Searching in Vain for Cheap Propane
The culprit is low propane stocks, but as you may guess from the graph there are some broader changes underway in the propane markets. A year ago propane supplies were in good shape, above the five-year average. But this year a combination of a wet corn crop that required unusually large volumes of propane for drying, cold weather and robust exports have resulted in a perfect storm. Since mid-December propane stocks have been below the bottom of the five-year range, and falling fast.
This has led to some questions about whether this may signal an opportunity for MLPs that specialize in propane. There are four that I will highlight, but first a word of caution. The surge in propane prices is temporary. Propane prices will decline as soon as the extraordinary weather-related demand eases up, so there won’t be a long-lasting impact. Further, it isn’t a given that everyone along the propane supply chain will benefit from higher prices.

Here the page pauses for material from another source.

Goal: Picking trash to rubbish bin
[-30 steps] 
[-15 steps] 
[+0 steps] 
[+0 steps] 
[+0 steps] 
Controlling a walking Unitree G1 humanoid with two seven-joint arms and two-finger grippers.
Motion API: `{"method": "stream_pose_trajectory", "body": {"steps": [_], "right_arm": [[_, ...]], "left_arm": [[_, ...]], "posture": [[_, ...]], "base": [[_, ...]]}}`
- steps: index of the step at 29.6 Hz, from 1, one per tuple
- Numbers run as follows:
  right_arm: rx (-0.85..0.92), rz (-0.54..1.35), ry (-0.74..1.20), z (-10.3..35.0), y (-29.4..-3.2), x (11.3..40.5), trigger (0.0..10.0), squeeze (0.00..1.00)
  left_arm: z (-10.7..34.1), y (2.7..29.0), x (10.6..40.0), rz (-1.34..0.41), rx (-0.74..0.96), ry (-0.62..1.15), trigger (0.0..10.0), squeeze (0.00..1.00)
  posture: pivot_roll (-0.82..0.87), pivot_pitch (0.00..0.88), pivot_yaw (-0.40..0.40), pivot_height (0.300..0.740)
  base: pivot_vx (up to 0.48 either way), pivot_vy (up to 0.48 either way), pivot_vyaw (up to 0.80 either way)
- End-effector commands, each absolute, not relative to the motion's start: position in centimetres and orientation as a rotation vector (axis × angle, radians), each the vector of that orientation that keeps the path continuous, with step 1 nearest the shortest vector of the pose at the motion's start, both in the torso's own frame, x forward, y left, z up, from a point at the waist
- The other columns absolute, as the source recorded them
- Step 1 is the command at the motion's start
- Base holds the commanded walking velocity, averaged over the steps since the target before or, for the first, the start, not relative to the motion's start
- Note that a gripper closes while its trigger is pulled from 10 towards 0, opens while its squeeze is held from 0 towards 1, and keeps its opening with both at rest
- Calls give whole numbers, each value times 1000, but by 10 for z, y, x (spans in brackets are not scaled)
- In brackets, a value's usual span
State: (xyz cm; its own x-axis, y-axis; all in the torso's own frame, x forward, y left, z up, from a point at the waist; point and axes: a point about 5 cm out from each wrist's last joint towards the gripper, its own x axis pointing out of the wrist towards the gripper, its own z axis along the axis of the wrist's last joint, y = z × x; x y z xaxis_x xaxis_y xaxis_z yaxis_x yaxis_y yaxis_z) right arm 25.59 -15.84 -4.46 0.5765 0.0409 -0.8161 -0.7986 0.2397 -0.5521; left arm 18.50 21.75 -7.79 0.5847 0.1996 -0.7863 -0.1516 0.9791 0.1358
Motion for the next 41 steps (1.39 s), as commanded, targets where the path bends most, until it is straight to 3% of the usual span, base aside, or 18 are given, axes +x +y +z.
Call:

Having said that, the propane market itself is shifting in a way I expect the natural gas market to shift in coming years. New propane supplies have certainly come online with the surge of natural gas production in the US, but that is starting to be impacted by exports of propane and propylene (which is made from propane) that are now reaching record levels.The four propane-focused MLPs are AmeriGas Partners (NYSE: APU), Suburban Propane Partners (NYSE: SPH), NGL Energy Partners (NYSE: NGL), and Ferrellgas Partners (NYSE: FGP).
AmeriGas is the country’s largest retail propane marketer, serving some 2.3 million customers in all 50 states from approximately 2,100 distribution locations. In addition to distributing propane, the partnership sells, installs and services propane heaters and other related appliances.
Suburban Propane markets and distributes propane, fuel oil and refined fuels, and also markets natural gas and electricity in deregulated markets. The partnership serves approximately 750,000 residential and commercial customers through some 300 locations in 30 states (primarily on the east and west coasts).
NGL Energy Partners operates in three segments: retail propane; wholesale supply and marketing; and midstream. The retail propane business sells propane to end users, while the wholesale supply and marketing business supplies propane and other natural gas liquids (NGLs) and provides related storage. The midstream business takes delivery of propane from pipelines or trucks at propane terminals and transfers the fuel to third-party transport trucks.
Ferrellgas Partners distributes propane and related equipment and supplies to approximately one million residential, industrial/commercial, portable tank exchange, agricultural, wholesale and other customers in all 50 states, the District of Columbia and Puerto Rico. Its propane distribution business consists of transporting propane purchased from third parties to propane distribution locations and then to customers’ premises or to portable propane tanks delivered to nationwide and local retailers.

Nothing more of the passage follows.